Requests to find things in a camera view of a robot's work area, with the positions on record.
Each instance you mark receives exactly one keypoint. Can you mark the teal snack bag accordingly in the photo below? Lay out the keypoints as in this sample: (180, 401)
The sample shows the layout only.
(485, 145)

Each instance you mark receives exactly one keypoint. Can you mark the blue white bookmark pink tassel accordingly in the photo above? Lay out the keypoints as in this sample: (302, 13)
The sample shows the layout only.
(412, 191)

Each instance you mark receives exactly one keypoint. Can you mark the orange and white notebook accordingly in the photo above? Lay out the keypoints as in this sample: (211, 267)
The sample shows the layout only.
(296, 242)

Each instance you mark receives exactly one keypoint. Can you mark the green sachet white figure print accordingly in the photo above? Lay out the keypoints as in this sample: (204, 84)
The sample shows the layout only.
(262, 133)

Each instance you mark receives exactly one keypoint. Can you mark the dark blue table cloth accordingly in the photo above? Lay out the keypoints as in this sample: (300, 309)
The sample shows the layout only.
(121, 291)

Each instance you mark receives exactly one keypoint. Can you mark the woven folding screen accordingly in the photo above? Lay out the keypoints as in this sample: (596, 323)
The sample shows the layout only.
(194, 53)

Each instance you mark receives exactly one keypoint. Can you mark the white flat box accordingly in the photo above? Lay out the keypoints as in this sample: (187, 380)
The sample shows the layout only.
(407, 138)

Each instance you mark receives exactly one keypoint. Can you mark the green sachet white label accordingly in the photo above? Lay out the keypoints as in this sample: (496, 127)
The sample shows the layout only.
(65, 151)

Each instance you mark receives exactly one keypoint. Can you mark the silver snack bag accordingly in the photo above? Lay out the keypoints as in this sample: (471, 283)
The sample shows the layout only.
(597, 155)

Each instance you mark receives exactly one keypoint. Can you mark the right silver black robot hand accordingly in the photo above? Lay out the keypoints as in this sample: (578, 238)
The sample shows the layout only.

-----

▸ How to complete this task: Output the data exactly, from the first line through the line that holds "sample: (211, 267)", so that no later line appears.

▸ Your response:
Requests to find things in a camera view of a robot's work area, with the positions on record.
Each instance you mark receives exactly one keypoint. Can you mark the teal snack bag accordingly in the photo below? Lay out the keypoints as in this sample: (180, 401)
The sample shows the layout only.
(485, 145)

Each instance you mark receives exactly one keypoint. Can you mark the blue white bookmark pink tassel accordingly in the photo above? Lay out the keypoints as in this sample: (302, 13)
The sample shows the layout only.
(412, 191)

Each instance you mark receives exactly one keypoint. Can you mark the orange and white notebook accordingly in the photo above? Lay out the keypoints as in this sample: (211, 267)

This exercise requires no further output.